Tina: And what time of year was this?

John: Middle of summer. So I think, “Okay, how am I going to do this?” I look around and there are these lines of baggage carts everywhere, so I grabbed a few and made a corral around the crate with a short alleyway. I parked the van sideways because there was a side ramp that would allow me to get Massive into the area of the trailer I wanted him to be in.

The next problem was that he had a neck rope tied to an I-bolt in the floor, so I obviously have to untie that to get him out into the corral. But whenever I try and reach into the crate and jerk the rope so we can get it off, the bull starts trying to break my arm with his head, pushing it up against the crate. Well, he had just come out of quarantine in Hawaii, where every time a human got close to him they jabbed him with a needle, so he was not happy with anyone being around him just then.

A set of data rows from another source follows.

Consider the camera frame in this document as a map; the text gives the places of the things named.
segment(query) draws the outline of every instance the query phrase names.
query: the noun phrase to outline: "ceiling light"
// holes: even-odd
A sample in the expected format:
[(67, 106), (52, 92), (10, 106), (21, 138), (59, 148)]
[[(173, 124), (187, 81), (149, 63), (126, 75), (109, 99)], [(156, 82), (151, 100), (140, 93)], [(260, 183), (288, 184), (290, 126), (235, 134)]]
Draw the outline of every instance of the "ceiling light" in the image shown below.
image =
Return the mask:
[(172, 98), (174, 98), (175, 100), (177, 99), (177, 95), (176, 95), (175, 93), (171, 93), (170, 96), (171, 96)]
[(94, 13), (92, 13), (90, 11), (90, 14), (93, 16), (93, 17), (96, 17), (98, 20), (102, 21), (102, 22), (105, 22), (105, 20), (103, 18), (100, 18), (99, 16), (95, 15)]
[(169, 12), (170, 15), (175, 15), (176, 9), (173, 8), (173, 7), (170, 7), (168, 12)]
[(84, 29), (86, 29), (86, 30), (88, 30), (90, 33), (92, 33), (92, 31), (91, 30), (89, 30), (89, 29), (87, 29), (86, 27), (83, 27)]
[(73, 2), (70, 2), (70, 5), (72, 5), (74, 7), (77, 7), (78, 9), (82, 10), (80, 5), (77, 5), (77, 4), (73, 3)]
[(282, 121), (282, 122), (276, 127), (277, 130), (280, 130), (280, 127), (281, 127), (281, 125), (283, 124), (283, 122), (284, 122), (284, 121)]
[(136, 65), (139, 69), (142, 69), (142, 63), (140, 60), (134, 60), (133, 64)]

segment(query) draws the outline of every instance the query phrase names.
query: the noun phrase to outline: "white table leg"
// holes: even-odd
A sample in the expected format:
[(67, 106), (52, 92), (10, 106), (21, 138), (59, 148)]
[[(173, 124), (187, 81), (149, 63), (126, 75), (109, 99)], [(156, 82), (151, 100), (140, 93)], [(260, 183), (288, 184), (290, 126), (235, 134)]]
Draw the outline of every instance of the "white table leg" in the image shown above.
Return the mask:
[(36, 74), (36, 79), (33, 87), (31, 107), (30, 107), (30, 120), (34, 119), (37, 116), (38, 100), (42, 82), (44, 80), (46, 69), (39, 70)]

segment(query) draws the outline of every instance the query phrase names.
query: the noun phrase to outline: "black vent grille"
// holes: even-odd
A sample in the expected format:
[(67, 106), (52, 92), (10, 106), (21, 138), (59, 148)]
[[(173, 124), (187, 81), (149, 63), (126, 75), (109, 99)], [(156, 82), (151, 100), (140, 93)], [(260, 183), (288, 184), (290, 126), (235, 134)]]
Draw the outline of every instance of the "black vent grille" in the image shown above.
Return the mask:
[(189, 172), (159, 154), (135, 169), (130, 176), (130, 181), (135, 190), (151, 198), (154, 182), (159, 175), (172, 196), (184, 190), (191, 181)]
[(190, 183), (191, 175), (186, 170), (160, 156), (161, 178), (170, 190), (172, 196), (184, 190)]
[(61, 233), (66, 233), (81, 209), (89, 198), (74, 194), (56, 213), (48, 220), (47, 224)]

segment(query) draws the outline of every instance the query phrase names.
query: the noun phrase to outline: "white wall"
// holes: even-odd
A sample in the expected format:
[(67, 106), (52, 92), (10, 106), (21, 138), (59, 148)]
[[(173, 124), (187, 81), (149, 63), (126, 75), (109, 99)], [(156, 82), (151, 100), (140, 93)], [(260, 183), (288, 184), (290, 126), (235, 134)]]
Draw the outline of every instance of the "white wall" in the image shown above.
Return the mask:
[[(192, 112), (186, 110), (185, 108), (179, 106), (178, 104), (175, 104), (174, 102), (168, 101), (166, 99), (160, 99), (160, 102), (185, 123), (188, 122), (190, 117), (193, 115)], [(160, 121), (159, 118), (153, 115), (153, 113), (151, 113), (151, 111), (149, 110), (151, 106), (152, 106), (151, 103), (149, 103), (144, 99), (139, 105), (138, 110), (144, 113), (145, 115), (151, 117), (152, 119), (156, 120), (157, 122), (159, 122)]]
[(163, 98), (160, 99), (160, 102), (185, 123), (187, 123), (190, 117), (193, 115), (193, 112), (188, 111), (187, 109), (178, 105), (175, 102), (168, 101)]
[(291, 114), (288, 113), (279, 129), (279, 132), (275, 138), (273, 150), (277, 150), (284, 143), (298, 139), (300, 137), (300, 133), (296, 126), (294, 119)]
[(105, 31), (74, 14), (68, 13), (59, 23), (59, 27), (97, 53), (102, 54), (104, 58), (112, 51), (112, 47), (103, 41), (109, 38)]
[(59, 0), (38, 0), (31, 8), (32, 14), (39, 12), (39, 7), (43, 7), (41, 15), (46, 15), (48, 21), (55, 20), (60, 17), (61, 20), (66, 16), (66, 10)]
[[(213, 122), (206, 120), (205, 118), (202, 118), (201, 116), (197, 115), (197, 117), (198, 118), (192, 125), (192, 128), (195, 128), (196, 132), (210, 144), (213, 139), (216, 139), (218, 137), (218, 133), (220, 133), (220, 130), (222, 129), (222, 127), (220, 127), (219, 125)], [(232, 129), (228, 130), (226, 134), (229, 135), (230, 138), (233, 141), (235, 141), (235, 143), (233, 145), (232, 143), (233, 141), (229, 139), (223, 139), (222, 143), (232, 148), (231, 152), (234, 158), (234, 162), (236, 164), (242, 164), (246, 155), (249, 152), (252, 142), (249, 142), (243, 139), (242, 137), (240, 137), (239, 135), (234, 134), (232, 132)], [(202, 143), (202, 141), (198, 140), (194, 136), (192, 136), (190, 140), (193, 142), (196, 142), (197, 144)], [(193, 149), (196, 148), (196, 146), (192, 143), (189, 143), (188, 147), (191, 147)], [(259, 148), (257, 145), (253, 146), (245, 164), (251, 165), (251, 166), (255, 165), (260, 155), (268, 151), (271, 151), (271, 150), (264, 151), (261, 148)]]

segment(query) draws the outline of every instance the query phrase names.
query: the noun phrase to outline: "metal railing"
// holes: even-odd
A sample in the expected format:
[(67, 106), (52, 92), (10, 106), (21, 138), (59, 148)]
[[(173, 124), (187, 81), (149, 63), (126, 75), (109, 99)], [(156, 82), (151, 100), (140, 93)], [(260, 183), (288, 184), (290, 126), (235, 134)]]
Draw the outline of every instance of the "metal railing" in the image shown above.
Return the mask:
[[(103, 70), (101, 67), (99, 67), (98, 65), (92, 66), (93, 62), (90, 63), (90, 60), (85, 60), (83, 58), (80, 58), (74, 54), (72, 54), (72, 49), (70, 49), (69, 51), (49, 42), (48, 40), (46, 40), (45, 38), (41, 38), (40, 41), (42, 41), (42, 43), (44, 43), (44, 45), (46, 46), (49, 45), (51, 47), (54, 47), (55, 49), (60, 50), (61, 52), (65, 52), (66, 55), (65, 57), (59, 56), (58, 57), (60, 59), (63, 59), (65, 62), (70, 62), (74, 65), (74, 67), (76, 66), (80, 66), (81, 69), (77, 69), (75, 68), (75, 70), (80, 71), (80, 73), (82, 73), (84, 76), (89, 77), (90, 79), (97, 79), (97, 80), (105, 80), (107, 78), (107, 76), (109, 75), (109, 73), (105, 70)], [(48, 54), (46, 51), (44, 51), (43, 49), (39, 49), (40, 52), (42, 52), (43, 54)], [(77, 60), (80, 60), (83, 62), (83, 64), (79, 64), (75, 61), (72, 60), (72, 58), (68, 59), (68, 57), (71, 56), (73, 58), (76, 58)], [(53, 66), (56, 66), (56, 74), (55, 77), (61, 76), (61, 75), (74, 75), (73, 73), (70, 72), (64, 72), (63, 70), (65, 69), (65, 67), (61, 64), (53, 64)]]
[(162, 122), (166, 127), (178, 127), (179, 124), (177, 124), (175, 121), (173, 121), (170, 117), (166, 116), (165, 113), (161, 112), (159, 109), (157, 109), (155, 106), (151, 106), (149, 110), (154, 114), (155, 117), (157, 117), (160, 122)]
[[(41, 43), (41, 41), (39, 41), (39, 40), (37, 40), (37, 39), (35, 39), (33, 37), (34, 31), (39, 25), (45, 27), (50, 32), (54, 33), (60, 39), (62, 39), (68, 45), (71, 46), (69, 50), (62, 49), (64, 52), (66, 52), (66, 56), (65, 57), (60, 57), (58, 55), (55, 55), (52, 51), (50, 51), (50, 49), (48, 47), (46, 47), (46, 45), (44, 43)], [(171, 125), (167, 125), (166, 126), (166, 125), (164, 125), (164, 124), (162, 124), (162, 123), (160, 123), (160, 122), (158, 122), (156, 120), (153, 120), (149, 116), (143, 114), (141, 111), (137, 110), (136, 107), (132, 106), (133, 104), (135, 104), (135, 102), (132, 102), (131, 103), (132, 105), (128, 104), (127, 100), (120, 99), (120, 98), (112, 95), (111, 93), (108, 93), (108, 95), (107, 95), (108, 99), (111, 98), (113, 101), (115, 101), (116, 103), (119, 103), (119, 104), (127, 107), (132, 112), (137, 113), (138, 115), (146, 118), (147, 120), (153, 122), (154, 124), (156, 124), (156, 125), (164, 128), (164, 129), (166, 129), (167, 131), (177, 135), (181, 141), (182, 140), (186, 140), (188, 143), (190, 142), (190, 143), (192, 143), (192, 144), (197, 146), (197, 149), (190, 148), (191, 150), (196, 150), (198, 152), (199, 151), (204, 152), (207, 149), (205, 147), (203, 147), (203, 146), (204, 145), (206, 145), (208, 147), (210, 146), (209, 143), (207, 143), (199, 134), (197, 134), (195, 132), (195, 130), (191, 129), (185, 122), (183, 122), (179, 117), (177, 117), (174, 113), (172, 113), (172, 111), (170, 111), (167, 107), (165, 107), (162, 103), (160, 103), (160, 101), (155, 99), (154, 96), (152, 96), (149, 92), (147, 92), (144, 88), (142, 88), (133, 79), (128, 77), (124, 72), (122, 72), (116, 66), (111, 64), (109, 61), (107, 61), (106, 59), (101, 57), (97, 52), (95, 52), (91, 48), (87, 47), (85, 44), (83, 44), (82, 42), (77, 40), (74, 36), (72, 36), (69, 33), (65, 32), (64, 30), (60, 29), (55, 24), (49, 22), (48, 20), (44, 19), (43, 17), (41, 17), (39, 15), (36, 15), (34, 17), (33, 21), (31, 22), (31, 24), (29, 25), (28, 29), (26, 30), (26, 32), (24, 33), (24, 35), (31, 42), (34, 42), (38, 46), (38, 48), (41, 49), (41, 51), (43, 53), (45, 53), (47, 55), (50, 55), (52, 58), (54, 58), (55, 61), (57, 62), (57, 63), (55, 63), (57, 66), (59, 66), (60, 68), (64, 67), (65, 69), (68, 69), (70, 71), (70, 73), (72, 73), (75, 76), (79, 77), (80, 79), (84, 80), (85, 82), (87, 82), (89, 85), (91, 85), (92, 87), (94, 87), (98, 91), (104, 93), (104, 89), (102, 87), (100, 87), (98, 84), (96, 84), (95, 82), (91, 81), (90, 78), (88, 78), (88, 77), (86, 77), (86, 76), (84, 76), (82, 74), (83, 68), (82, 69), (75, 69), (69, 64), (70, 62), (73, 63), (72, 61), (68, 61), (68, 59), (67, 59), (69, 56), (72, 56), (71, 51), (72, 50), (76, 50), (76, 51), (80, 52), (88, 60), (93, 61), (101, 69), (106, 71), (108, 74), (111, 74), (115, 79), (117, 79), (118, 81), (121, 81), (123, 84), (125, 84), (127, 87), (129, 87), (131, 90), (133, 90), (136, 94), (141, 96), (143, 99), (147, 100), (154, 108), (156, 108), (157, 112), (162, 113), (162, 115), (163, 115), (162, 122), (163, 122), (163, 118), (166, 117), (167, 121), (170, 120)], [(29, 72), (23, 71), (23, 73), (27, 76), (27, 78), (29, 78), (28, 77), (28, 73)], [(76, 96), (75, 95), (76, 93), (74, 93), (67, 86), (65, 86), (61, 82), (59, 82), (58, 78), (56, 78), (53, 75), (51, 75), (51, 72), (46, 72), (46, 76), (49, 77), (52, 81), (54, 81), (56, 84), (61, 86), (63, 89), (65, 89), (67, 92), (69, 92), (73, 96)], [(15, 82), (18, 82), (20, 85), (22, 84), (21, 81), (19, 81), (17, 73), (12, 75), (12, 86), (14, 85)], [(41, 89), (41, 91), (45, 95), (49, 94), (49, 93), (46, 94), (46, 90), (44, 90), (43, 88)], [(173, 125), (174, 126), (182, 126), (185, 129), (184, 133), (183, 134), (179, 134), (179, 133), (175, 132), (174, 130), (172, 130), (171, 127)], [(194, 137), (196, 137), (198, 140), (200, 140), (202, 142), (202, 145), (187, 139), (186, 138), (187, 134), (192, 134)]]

So I get my co-driver Terry, a French Canadian guy, to get on the other side of the crate and start getting his attention any way he can so that Massive is occupied with him and I can sneak my arm down where he won’t see it and jerk the rope. It worked, so then we had to back him out and into the little corral I’d made of baggage carts.

At this point Massive doesn’t voluntarily want to walk up into the trailer, so I had to hop into the makeshift pen with him and play rodeo clown and have him chase me up into the trailer.

Terry asks me, “Well what do I do?”

I said, “You slam that door behind me.”

“But how will you get out?”, he asked.

“Never mind that,” I said. “You just make sure that bull does not get back out of the trailer.”

The plan, as ridiculous as it sounds, worked. Once we have him loaded up, I’m given a stack of papers. I know that he’s a registered bull from New Zealand, but I really don’t have much else to go on, and I’m not about to open up a stack of sealed envelopes not meant for me. But I do know he’s valuable, so when I’m driving through the streets of San Francisco I’m leaving lots of room ahead of me through all the stop-and-go traffic. When I’m transporting horses they’re usually in a stall where they can lean up against the walls, and if it’s cattle they usually got each other to lean on, but this guy is in there by himself and he can’t tell which wall to lean on when I’m turning, so I had to be real careful. The trip was made even worse by the drivers that would sneak into the space in front of me and slam on the brakes, so by the time we were heading over Donner Pass it felt like coming out of a nightmare. Thankfully everything was fine by the time we got to the border, and I went and dropped off the papers at customs so I could head across the road to the Canadian vet who would check the bull out.

We’re there getting the animal papers all signed off, and all of a sudden a bunch of these guys from customs come over. I know the port director from past trips, so I ask if there’s a problem. He says, “We’ve just never seen a bull this expensive.”

“Really?”, I ask. “How expensive is he?”

The port director pauses. “According to the commercial invoice we have to process, it says he’s a million and a quarter dollars.”

Tina: In 1974.

John: In 1974. Apparently he was the highest priced bull ever sold in Austral-Asia at the time. Needless to say I was relieved that there were only 100 and some odd miles up to Stavely from there before I could unload him. If I had known the value of that bull when I was unloading him in San Francisco using baggage cars for a corral system…

Tina: (laughing) Would you have done anything different?

John: Probably not, I just would’ve been a nervous wreck.